Summary and Contributions: This work considers the problem of continuous sign language translation without auxiliary gloss labels. The primary contribution is a new architecture, TSPNet, which integrates cues over different temporal windows to achieve performant translation. The effectiveness of the model is evaluated on the RPWT benchmark. Update (post-rebuttal and reading the comments of the other reviewers). While there remain some concerns about the empirical evaluation of the model, and I disagree with the rebuttal claims regarding differences between sign language boundaries and action boundaries, overall I think the authors have made a useful contribution, so I maintain my marginally positive score.
Strengths: 1. Sign language translation is an important problem with the potential for significant societal impact. This work makes a meaningful advance in terms of performance on the PHOENIX benchmark. 2. The Temporal Semantic Pyramid is well-motivated as a mechanism for accounting for the nuances of sign language production. In particular, the arguments gave a compelling argument for why the model should explicitly account for both local semantic consistency and the fact that the semantics of sign gestures are context-dependent. 3. The proposed architecture is clearly communicated, through the paper (the supplementary video was also helpful here).
Weaknesses: 1. One of the motivations underpinning this work is that it is useful to avoid reliance on gloss annotations (and these are not used in training on RPWT). In practice, this should open up the ability of the model to translate any subtitled signing footage (such as the news sign footage described in [10], or other sources that could be collected). Given this ability, it would have made the story more compelling to collect a small set of such samples and show qualitative results on non-PHOENIX data. 2. The metrics suggest there is still a long way to go in terms of improving performance - it would have been useful to include an analysis of the failure cases of the model. There are a few qualitative examples in Table 2, but they are both effectively success cases. What kinds of mistakes does the proposed model make, and how might they be addressed in future work?
Correctness: The claims are principally related to the effectiveness of the proposed architecture. These are validated empirically.

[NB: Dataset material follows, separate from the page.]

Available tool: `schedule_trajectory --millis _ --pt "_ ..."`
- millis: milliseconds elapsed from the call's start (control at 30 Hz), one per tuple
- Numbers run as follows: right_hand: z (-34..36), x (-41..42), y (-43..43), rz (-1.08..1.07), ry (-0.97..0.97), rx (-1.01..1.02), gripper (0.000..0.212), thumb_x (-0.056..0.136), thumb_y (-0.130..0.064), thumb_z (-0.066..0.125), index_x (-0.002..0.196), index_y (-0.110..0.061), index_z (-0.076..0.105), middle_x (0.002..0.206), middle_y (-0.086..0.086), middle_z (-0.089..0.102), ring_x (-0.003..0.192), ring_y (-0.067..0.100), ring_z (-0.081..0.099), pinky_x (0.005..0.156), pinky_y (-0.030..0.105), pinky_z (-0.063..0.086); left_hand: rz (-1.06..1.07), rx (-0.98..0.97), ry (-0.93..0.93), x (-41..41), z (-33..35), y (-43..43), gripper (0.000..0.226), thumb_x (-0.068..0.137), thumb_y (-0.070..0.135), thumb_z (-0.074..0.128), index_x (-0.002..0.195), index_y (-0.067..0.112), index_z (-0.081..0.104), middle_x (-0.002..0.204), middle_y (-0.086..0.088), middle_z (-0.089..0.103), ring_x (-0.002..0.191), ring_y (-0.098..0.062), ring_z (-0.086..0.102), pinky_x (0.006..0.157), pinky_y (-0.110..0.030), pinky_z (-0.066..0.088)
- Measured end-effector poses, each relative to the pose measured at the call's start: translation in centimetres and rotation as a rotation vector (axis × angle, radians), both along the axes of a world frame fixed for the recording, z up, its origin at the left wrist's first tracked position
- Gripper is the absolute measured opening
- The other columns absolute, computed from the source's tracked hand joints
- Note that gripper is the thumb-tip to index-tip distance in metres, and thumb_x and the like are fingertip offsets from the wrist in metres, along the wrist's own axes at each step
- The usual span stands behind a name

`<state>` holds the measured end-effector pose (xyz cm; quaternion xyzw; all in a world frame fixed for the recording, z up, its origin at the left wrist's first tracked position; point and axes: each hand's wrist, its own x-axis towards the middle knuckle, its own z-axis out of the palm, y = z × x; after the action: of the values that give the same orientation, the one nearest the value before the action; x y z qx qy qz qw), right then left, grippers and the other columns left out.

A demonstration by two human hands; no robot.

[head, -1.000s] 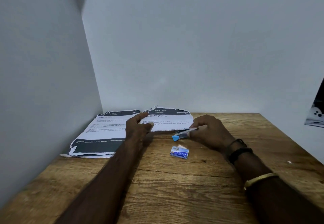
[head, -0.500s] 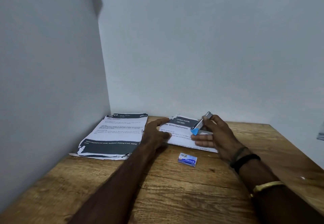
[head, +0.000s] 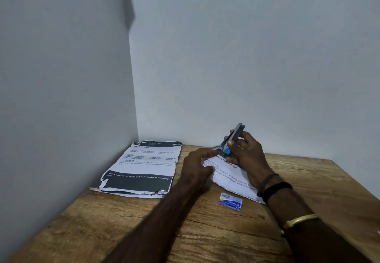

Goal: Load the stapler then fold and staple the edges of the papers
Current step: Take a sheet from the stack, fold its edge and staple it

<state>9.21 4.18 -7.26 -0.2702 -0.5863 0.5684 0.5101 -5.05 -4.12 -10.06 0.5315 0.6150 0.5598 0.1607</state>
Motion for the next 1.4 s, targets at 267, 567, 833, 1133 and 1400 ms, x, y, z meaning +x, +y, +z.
schedule_trajectory --millis 267,567,833,1133,1400 --pt "0.0 0.7 -0.5 0.038 -0.100 0.174 0.034 0.095 -0.004 0.066 0.126 -0.019 0.063 0.117 0.007 0.074 0.099 0.025 0.074 0.066 0.027 0.057 -0.011 0.022 0.008 0.7 -0.1 0.2 0.048 0.075 -0.015 0.063 0.111 0.015 0.076 0.112 0.005 0.071 0.100 -0.002 0.065 0.079 0.000 0.045" --pt "0.2 0.9 -0.7 0.088 -0.153 0.269 0.039 0.095 -0.002 0.064 0.134 -0.007 0.060 0.117 0.012 0.073 0.106 0.019 0.072 0.084 0.024 0.060 0.043 0.010 0.143 0.9 0.4 -0.5 0.023 0.081 -0.009 0.066 0.074 0.008 0.079 0.088 -0.001 0.077 0.077 0.001 0.066 0.062 -0.005 0.046" --pt "0.2 0.8 -0.6 0.045 -0.139 0.240 0.034 0.096 -0.005 0.064 0.129 -0.005 0.062 0.109 0.010 0.076 0.099 0.015 0.074 0.084 0.028 0.062 0.012 -0.050 0.196 1.2 0.9 -0.9 0.025 0.085 -0.003 0.070 0.065 0.009 0.077 0.081 -0.005 0.078 0.079 -0.011 0.071 0.077 -0.028 0.060" --pt "0.2 0.7 -0.6 0.004 -0.199 0.266 0.020 0.097 -0.001 0.062 0.116 -0.006 0.063 0.100 0.011 0.076 0.090 0.018 0.073 0.081 0.027 0.062 0.018 -0.104 0.225 1.6 1.3 -1.3 0.026 0.085 -0.009 0.063 0.069 0.005 0.078 0.083 -0.009 0.078 0.081 -0.014 0.071 0.078 -0.028 0.058" --pt "0.3 0.7 -0.9 -0.022 -0.213 0.266 0.019 0.096 -0.001 0.062 0.114 -0.007 0.063 0.099 0.011 0.076 0.092 0.017 0.074 0.082 0.028 0.062 -0.014 -0.127 0.208 1.4 1.2 -1.3 0.022 0.086 -0.006 0.070 0.068 0.006 0.077 0.087 -0.009 0.078 0.083 -0.012 0.071 0.078 -0.026 0.060"
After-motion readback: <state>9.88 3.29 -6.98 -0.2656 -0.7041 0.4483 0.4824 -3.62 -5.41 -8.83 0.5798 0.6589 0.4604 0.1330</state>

Clarity: The paper is well written
Relation to Prior Work: The authors do a good job of placing the work in the context of prior efforts on sign language understanding.
Reproducibility: Yes
Additional Feedback: (To emphasize, I assigned this comment zero weight in my review, since the work in question appeared on arXiv only slightly more than 2 months before the submission deadline, and according the NeurIPS reviewer guidelines: "Note that authors are excused for not knowing about all non-refereed work (e.g, those appearing on ArXiv). Papers (whether refereed or not) appearing less than two months before the submission deadline are considered contemporaneous to NeurIPS submissions; authors are not obligated to make detailed comparisons to such papers (though, especially for the camera ready versions of accepted papers, authors are encouraged to).") But as a suggestion (for a camera ready version), it might be useful to include a comparison to the CVPR20 sign language transformers work of https://arxiv.org/abs/2003.13830, and to offer a perspective on the relative difference in performance (they achieve 20.17 BLEU4) between the two approaches.
Summary and Contributions: The paper proposes a video model for sign language translation. Because different signs can span a variable number of frames and sign boundaries are generally not available as labels to first train a segmentation model, the authors propose to use overlapping sub-clips at multiple temporal scales (together with position embeddings). I3D is used as feature encoder for the sub-clips. To combine the information from the different clips at different scales, the authors use self-attention within each scale and across scales. Results on a large-scale SLT benchmark show improvements over variants of conv2d+RNN baselines.
Strengths: The problem of chunking videos into semantically meaningful parts without explicit supervision is a very challenging and impactful one in general. And making sense of long-range dependencies to integrate coherently the information from different chunks is also important. The proposed model based on multiple temporal scales and self-attention is sensible. The results are improved compared to baselines.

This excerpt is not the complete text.